EXERCISE REQUIREMENTS
Once the line containing "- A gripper" has been written out, stop; until then, restate each line of the entries below word for word from the first.

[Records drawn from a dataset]
___

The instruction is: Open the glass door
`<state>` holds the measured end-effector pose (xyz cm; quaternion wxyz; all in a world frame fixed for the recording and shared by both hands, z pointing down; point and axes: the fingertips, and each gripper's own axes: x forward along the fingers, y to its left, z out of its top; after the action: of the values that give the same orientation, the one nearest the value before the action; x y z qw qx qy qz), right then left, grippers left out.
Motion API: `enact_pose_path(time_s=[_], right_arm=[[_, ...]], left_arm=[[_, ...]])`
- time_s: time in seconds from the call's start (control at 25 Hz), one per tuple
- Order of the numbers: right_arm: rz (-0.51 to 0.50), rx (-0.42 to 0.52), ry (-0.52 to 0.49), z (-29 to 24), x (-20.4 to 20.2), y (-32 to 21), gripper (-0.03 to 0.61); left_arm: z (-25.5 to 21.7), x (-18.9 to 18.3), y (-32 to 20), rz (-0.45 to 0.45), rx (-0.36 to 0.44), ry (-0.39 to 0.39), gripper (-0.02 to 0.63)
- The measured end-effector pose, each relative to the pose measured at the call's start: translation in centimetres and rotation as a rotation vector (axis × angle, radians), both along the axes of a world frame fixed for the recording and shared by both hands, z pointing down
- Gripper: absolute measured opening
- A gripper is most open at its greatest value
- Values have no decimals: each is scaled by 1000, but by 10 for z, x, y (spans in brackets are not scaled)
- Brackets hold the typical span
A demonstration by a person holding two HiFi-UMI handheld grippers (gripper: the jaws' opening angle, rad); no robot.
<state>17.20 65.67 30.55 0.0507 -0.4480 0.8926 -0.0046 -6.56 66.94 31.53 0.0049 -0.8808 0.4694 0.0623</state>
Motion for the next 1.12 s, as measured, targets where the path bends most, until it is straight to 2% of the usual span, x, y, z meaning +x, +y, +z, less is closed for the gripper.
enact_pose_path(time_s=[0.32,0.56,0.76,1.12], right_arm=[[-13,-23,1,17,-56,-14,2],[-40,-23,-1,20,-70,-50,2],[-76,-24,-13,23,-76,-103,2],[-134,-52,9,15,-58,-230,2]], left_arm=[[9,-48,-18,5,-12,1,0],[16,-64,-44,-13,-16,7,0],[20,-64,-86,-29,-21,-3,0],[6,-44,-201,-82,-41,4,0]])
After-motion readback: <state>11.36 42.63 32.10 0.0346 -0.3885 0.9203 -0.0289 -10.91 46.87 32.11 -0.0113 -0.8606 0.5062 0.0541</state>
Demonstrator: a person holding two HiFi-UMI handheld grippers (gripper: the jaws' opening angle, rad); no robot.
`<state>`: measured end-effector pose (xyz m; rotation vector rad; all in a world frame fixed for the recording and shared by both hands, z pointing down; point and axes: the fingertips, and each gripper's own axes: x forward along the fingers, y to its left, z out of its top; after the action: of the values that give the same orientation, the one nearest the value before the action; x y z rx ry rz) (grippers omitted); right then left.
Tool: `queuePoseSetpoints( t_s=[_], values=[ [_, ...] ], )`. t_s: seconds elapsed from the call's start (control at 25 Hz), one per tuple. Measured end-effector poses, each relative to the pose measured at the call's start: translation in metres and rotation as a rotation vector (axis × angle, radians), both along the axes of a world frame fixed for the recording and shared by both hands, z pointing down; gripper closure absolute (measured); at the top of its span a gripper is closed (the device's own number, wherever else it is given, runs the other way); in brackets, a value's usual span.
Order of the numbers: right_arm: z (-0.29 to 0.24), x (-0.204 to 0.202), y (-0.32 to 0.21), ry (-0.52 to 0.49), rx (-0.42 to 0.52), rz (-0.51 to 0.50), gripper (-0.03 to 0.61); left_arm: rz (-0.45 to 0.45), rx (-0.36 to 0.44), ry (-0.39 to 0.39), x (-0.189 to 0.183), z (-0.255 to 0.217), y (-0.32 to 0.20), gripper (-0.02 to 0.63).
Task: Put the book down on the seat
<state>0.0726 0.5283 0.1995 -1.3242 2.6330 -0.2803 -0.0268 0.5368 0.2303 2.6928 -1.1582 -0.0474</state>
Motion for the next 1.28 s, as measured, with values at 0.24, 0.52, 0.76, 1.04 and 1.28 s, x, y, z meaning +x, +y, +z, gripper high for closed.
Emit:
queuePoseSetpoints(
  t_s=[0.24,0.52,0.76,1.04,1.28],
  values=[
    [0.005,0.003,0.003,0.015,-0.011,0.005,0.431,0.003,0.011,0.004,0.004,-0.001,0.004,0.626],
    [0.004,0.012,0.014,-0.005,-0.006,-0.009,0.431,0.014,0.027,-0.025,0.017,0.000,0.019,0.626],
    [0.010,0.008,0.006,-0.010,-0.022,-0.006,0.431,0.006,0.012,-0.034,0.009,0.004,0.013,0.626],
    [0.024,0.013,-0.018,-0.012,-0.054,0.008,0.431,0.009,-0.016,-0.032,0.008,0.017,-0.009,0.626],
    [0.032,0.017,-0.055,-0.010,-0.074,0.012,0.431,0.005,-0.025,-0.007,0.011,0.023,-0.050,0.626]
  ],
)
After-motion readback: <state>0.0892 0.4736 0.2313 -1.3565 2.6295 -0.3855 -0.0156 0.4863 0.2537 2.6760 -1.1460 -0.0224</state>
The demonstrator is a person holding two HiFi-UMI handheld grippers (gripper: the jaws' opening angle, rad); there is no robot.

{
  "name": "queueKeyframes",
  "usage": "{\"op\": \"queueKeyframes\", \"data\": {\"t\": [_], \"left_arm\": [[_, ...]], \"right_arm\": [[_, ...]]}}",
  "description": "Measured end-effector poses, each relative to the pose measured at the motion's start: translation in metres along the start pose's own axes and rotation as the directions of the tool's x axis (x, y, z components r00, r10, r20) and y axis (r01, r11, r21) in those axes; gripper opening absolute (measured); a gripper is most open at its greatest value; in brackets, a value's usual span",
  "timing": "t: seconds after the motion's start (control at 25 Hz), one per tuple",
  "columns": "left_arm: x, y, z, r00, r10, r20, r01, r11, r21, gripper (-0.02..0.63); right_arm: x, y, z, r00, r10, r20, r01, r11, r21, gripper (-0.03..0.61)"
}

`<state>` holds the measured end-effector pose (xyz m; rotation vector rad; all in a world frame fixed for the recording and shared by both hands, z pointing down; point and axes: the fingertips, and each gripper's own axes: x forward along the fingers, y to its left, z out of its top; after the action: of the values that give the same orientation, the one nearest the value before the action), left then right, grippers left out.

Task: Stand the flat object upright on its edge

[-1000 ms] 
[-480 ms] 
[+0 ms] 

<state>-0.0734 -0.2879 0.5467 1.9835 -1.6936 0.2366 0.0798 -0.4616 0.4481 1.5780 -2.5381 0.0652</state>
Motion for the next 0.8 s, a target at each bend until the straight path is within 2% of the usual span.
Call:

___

YOUR SOLUTION
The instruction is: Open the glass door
`<state>` holds the measured end-effector pose (xyz cm; quaternion wxyz; all in a world frame fixed for the recording and shared by both hands, z pointing down; point and axes: the fingertips, and each gripper's own axes: x forward along the fingers, y to its left, z out of its top; after the action: of the values that give the same orientation, the one nearest the value before the action; x y z qw qx qy qz), right then left, grippers left out.
Motion API: `enact_pose_path(time_s=[_], right_arm=[[_, ...]], left_arm=[[_, ...]])`
- time_s: time in seconds from the call's start (control at 25 Hz), one per tuple
- Order of the numbers: right_arm: rz (-0.51 to 0.50), rx (-0.42 to 0.52), ry (-0.52 to 0.49), z (-29 to 24), x (-20.4 to 20.2), y (-32 to 21), gripper (-0.03 to 0.61); left_arm: z (-25.5 to 21.7), x (-18.9 to 18.3), y (-32 to 20), rz (-0.45 to 0.45), rx (-0.36 to 0.44), ry (-0.39 to 0.39), gripper (-0.02 to 0.63)
- The measured end-effector pose, each relative to the pose measured at the call's start: translation in centimetres and rotation as a rotation vector (axis × angle, radians), both along the axes of a world frame fixed for the recording and shared by both hands, z pointing down
- Gripper: absolute measured opening
- A gripper is most open at its greatest value

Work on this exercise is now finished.